§ **Exercise**
Your answer should consist of the lines below that hold the word "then".

§ **Given data**
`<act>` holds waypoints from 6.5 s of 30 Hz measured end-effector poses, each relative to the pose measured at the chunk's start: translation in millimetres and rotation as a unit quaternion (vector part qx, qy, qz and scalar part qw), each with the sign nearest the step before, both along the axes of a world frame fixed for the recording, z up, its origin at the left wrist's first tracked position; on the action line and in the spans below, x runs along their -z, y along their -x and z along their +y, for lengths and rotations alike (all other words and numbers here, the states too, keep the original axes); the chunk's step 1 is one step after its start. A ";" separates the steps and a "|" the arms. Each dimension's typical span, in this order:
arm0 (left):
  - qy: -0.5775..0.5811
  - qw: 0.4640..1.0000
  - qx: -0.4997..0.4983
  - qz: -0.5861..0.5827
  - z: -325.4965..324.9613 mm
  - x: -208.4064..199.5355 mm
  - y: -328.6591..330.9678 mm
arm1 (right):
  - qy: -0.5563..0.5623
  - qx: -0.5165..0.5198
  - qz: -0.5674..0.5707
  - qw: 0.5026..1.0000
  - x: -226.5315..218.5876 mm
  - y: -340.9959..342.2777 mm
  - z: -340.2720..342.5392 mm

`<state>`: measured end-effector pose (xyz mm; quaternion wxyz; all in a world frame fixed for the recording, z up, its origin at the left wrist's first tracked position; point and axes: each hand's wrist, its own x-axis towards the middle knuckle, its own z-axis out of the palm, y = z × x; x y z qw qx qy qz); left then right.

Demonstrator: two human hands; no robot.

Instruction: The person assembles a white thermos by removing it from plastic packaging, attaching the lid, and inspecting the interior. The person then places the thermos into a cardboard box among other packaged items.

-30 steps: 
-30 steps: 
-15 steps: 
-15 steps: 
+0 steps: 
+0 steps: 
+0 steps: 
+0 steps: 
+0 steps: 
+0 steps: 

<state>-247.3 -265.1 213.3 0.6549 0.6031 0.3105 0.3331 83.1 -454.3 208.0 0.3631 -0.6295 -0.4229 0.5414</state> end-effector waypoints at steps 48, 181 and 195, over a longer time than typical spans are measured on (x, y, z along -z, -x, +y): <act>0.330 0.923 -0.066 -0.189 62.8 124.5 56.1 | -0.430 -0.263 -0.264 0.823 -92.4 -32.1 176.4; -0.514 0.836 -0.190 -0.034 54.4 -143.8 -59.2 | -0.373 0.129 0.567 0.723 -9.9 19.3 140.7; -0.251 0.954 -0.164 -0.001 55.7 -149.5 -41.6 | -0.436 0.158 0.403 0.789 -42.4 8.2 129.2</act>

§ **Your solution**
`<state>`: measured end-effector pose (xyz mm; quaternion wxyz; all in a world frame fixed for the recording, z up, its origin at the left wrist's first tracked position; point and axes: each hand's wrist, its own x-axis towards the middle knuckle, its own z-axis out of the palm, y = z × x; x y z qw qx qy qz); left then right.
Instruction: The person assembles a white thermos by removing it from plastic packaging, attaching the lid, and inspecting the interior. The person then places the thermos into a cardboard box among other packaged items.

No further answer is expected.